Required work: Leaving the images out, output each entry below exactly.

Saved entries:
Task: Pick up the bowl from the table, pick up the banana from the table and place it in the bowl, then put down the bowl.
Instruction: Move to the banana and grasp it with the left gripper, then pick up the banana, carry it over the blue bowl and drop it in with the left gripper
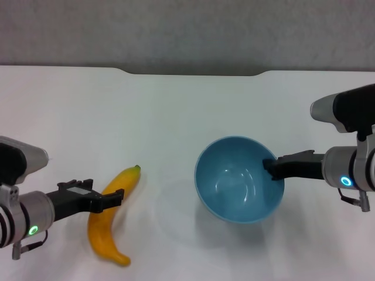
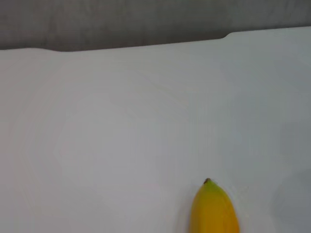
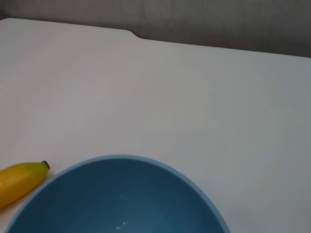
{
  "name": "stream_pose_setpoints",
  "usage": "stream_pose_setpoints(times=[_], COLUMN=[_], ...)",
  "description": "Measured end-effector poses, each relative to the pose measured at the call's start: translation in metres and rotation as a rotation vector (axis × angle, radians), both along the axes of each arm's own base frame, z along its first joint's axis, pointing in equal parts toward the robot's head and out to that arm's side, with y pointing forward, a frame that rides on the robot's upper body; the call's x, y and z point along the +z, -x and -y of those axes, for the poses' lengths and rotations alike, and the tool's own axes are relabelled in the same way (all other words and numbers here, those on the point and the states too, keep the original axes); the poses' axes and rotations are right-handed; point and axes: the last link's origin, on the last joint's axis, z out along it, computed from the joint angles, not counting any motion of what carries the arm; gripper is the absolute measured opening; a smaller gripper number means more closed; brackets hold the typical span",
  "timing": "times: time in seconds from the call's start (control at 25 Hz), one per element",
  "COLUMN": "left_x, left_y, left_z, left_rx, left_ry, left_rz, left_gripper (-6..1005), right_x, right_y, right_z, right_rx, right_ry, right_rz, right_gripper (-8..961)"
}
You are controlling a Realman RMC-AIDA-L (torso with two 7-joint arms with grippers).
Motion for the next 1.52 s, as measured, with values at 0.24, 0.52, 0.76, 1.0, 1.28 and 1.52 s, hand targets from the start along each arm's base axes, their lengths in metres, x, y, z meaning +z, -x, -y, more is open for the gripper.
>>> stream_pose_setpoints(times=[0.24, 0.52, 0.76, 1.0, 1.28, 1.52], left_x=[-0.011, -0.022, -0.031, -0.030, -0.030, -0.027], left_y=[0.010, 0.008, 0.004, 0.002, 0.002, -0.003], left_z=[0.000, 0.000, 0.002, 0.000, 0.000, -0.003], left_rx=[0.029, 0.004, -0.025, -0.029, -0.026, -0.022], left_ry=[0.004, -0.003, -0.005, -0.024, -0.029, -0.045], left_rz=[-0.039, -0.098, -0.139, -0.142, -0.139, -0.110], left_gripper=[886, 849, 817, 785, 549, 495], right_x=[0.002, 0.002, 0.001, 0.002, 0.001, 0.002], right_y=[0.006, 0.007, 0.007, 0.007, 0.008, 0.006], right_z=[-0.002, -0.002, -0.002, -0.002, -0.002, -0.002], right_rx=[0.017, 0.021, 0.023, 0.023, 0.026, 0.021], right_ry=[-0.009, -0.015, -0.015, -0.016, -0.013, -0.018], right_rz=[-0.007, -0.008, -0.008, -0.008, -0.007, -0.008], right_gripper=[36, 36, 37, 37, 37, 37])
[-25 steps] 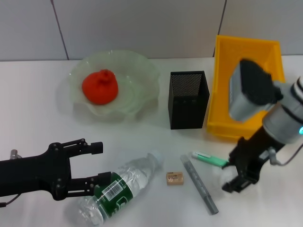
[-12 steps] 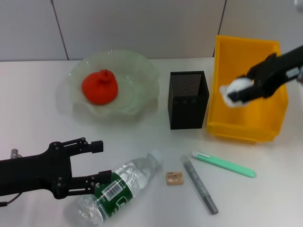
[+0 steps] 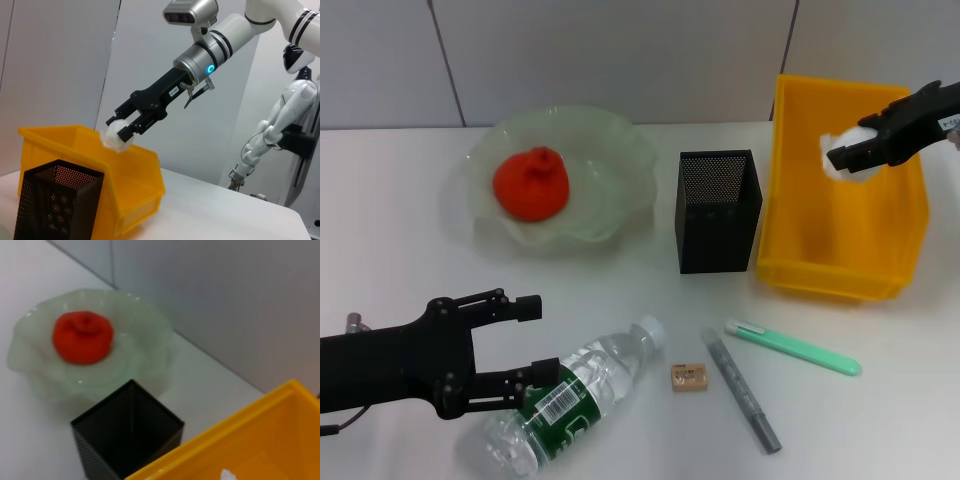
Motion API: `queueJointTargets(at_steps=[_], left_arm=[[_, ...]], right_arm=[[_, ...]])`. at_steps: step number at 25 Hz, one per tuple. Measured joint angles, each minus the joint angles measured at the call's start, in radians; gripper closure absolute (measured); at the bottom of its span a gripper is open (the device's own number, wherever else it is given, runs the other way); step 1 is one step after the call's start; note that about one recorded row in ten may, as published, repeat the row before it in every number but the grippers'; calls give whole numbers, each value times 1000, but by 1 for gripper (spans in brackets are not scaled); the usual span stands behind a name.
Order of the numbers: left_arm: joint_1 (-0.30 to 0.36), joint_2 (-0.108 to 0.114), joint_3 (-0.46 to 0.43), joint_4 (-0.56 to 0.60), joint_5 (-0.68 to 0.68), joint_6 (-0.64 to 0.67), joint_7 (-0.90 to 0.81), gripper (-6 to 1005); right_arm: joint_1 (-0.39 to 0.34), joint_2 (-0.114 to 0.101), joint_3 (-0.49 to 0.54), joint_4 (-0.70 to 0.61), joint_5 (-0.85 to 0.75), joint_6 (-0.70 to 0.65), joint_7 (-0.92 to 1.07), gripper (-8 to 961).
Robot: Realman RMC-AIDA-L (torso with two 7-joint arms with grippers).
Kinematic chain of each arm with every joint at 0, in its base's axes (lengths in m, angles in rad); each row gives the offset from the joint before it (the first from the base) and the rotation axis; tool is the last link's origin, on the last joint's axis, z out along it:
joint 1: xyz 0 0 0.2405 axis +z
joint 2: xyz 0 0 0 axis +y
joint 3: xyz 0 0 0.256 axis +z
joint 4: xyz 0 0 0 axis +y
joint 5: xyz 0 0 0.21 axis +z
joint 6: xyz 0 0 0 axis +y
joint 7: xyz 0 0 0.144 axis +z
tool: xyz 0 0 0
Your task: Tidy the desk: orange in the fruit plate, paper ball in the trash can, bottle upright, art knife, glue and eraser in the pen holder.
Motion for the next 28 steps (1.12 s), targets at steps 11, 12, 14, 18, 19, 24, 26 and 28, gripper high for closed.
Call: queueJointTargets(at_steps=[11, 12, 14, 18, 19, 24, 26, 28], left_arm=[[-2, 0, -11, -2, 0, 3, 0, 197], [-2, 0, -11, -3, 0, 3, 0, 197], [-2, -4, -11, -1, 0, 2, 0, 197], [-2, -6, -13, 0, 0, 0, 0, 197], [-3, -6, -13, 0, 0, 0, 0, 197], [-5, -6, -21, 0, 1, 0, 0, 197], [-5, -6, -21, 0, 1, -1, 0, 198], [-7, -6, -21, 0, 1, -2, -2, 198]], right_arm=[[-82, 18, 3, 0, 147, 181, 0, 159], [-98, 18, 3, 2, 204, 206, -10, 153], [-138, 19, 3, 8, 348, 254, -46, 142], [-214, 14, 4, 77, 733, 281, -227, 124], [-230, 10, 4, 107, 832, 265, -279, 124], [-256, -27, 6, 349, 1164, 49, -511, 124], [-253, -45, 6, 435, 1201, -49, -562, 125], [-252, -63, 2, 518, 1206, -151, -610, 125]])
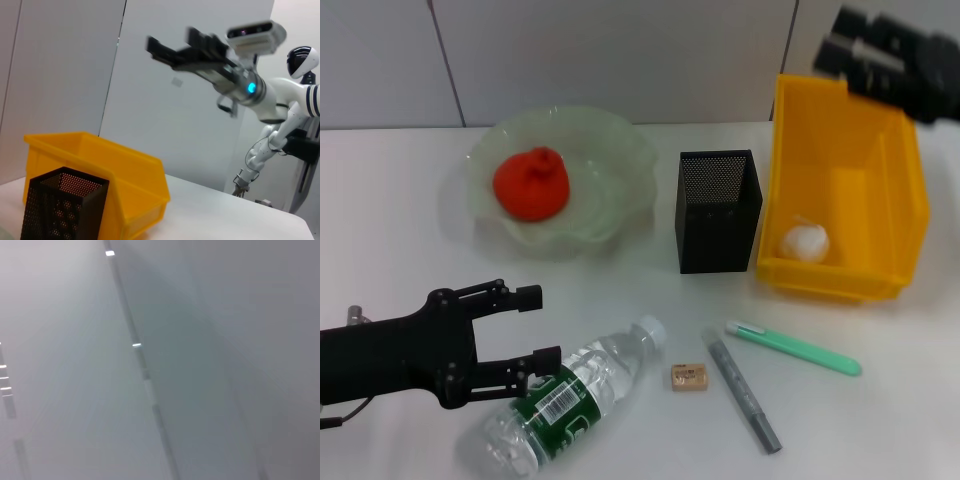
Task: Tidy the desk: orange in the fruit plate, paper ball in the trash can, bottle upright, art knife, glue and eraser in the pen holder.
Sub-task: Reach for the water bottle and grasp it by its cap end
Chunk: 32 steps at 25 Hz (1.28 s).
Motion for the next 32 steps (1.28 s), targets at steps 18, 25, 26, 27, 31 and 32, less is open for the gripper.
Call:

Written answer:
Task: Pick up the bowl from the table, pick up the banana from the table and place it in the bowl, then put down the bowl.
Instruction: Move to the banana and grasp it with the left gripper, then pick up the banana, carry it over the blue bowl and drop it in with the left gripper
{
  "name": "stream_pose_setpoints",
  "usage": "stream_pose_setpoints(times=[_], COLUMN=[_], ...)",
  "description": "Measured end-effector poses, each relative to the pose measured at the call's start: translation in metres and rotation as a rotation vector (axis × angle, radians), both along the axes of each arm's own base frame, z along its first joint's axis, pointing in equal parts toward the robot's head and out to that arm's side, with y pointing forward, a frame that rides on the robot's upper body; the call's x, y and z point along the +z, -x and -y of those axes, for the poses' lengths and rotations alike, and the tool's own axes are relabelled in the same way (all other words and numbers here, those on the point and the states too, keep the original axes); the poses' axes and rotations are right-handed; point and axes: the last link's origin, on the last joint's axis, z out along it, computed from the joint angles, not counting any motion of what carries the arm; gripper is the absolute measured opening; a smaller gripper number means more closed; brackets hold the typical span",
  "timing": "times: time in seconds from the call's start (control at 25 Hz), one per element",
  "COLUMN": "left_x, left_y, left_z, left_rx, left_ry, left_rz, left_gripper (-6..1005), right_x, right_y, right_z, right_rx, right_ry, right_rz, right_gripper (-8..961)"
}
You are controlling a Realman RMC-AIDA-L (torso with two 7-joint arms with grippers).
Motion for the next 1.52 s, as measured, with values at 0.24, 0.52, 0.76, 1.0, 1.28 and 1.52 s, hand targets from the start along each arm's base axes, their lengths in metres, x, y, z meaning +z, -x, -y, more is open for the gripper.
>>> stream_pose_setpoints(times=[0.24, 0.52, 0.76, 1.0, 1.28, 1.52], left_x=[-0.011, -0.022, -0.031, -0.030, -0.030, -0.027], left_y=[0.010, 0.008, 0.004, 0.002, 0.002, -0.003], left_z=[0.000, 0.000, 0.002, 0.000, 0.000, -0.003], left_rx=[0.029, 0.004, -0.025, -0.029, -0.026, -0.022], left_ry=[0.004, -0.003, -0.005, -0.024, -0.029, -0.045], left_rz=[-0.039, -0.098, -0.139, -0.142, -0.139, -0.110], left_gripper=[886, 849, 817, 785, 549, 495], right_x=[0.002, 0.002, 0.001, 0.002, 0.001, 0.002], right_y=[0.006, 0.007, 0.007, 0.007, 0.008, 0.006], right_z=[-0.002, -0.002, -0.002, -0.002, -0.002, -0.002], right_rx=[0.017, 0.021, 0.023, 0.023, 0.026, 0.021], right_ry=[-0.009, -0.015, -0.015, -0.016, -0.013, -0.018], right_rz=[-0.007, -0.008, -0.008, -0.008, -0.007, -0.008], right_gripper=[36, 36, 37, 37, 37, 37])
[-25 steps] 
[-12 steps] 
[+0 steps] 
Motion API: `queueJointTargets(at_steps=[_], left_arm=[[_, ...]], right_arm=[[_, ...]])`. at_steps: step number at 25 Hz, one per tuple. Measured joint angles, each minus the joint angles measured at the call's start, in radians; gripper closure absolute (measured); at the bottom of its span a gripper is open (the device's own number, wherever else it is given, runs the other way); step 1 is one step after the call's start; note that about one recorded row in ten may, as published, repeat the row before it in every number but the grippers'; calls give whole numbers, each value times 1000, but by 1 for gripper (spans in brackets are not scaled); the usual span stands behind a name.
Order of the numbers: left_arm: joint_1 (-0.30 to 0.36), joint_2 (-0.108 to 0.114), joint_3 (-0.46 to 0.43), joint_4 (-0.56 to 0.60), joint_5 (-0.68 to 0.68), joint_6 (-0.64 to 0.67), joint_7 (-0.90 to 0.81), gripper (-6 to 1005); right_arm: joint_1 (-0.39 to 0.34), joint_2 (-0.114 to 0.101), joint_3 (-0.49 to 0.54), joint_4 (-0.70 to 0.61), joint_5 (-0.85 to 0.75), joint_6 (-0.70 to 0.65), joint_7 (-0.92 to 1.07), gripper (-8 to 961).
Robot: Realman RMC-AIDA-L (torso with two 7-joint arms with grippers).
Kinematic chain of each arm with every joint at 0, in its base's axes (lengths in m, angles in rad); each row gives the offset from the joint before it (the first from the base) and the rotation axis; tool is the last link's origin, on the last joint's axis, z out along it:
joint 1: xyz 0 0 0.2405 axis +z
joint 2: xyz 0 0 0 axis +y
joint 3: xyz 0 0 0.256 axis +z
joint 4: xyz 0 0 0 axis +y
joint 5: xyz 0 0 0.21 axis +z
joint 6: xyz 0 0 0 axis +y
joint 7: xyz 0 0 0.144 axis +z
tool: xyz 0 0 0
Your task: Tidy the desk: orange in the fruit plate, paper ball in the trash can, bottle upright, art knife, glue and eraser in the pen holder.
Motion for the next 28 steps (1.12 s), targets at steps 11, 12, 14, 18, 19, 24, 26 and 28, gripper high for closed.
Call: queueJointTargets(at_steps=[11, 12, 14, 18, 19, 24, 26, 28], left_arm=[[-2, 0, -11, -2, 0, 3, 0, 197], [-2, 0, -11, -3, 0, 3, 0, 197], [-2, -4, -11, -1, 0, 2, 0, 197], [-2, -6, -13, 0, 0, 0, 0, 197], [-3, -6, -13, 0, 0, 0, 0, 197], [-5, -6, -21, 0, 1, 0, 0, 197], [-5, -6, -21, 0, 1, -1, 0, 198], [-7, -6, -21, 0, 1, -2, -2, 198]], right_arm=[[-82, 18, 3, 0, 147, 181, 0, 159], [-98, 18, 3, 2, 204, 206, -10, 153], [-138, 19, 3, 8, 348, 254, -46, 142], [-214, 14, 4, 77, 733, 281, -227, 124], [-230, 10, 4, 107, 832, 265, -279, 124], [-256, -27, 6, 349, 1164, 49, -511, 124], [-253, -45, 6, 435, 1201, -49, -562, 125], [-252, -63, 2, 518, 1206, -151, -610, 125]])
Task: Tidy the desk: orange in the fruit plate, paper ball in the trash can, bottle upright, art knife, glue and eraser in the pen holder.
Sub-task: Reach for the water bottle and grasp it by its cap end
Chunk: 32 steps at 25 Hz (1.28 s).
Motion for the next 32 steps (1.28 s), targets at steps 18, 25, 26, 27, 31 and 32, less is open for the gripper.
Call:

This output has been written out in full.